▶ [Your assignment] Write out every record below exactly as it stands, leaving the pictures out.

[Saved data entries]
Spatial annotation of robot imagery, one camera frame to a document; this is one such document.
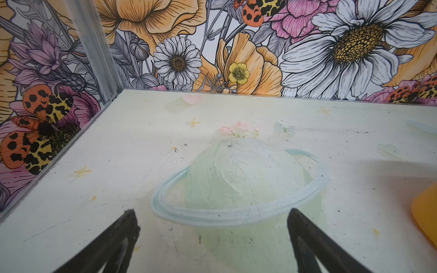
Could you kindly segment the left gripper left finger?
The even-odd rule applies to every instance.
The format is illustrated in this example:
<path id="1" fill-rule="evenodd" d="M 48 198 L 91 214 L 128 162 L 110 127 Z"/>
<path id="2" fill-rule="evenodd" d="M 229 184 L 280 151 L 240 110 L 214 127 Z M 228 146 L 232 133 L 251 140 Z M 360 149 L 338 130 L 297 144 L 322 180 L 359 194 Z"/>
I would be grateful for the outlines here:
<path id="1" fill-rule="evenodd" d="M 135 211 L 124 214 L 77 253 L 57 273 L 127 272 L 141 228 Z"/>

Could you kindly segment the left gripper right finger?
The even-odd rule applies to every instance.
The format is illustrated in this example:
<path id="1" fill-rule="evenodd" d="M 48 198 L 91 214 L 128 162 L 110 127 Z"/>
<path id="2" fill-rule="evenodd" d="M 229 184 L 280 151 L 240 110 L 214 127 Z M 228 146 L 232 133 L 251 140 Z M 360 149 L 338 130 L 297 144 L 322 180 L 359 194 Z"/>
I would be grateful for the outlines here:
<path id="1" fill-rule="evenodd" d="M 290 211 L 287 228 L 298 272 L 320 273 L 321 263 L 329 273 L 371 273 L 297 208 Z"/>

▶ [Solution]
Spatial annotation of robot imagery, one camera frame to a document; this is one such document.
Could you kindly segment the left gripper left finger?
The even-odd rule applies to every instance.
The format is illustrated in this example:
<path id="1" fill-rule="evenodd" d="M 48 198 L 91 214 L 128 162 L 110 127 Z"/>
<path id="2" fill-rule="evenodd" d="M 229 184 L 280 151 L 240 110 L 214 127 Z M 228 146 L 232 133 L 251 140 Z M 360 149 L 338 130 L 297 144 L 322 180 L 359 194 Z"/>
I would be grateful for the outlines here:
<path id="1" fill-rule="evenodd" d="M 135 211 L 124 214 L 77 253 L 57 273 L 127 272 L 141 228 Z"/>

Could you kindly segment the left gripper right finger?
The even-odd rule applies to every instance.
The format is illustrated in this example:
<path id="1" fill-rule="evenodd" d="M 48 198 L 91 214 L 128 162 L 110 127 Z"/>
<path id="2" fill-rule="evenodd" d="M 229 184 L 280 151 L 240 110 L 214 127 Z M 228 146 L 232 133 L 251 140 Z M 360 149 L 338 130 L 297 144 L 322 180 L 359 194 Z"/>
I would be grateful for the outlines here:
<path id="1" fill-rule="evenodd" d="M 290 211 L 287 228 L 298 272 L 320 273 L 321 263 L 329 273 L 371 273 L 297 208 Z"/>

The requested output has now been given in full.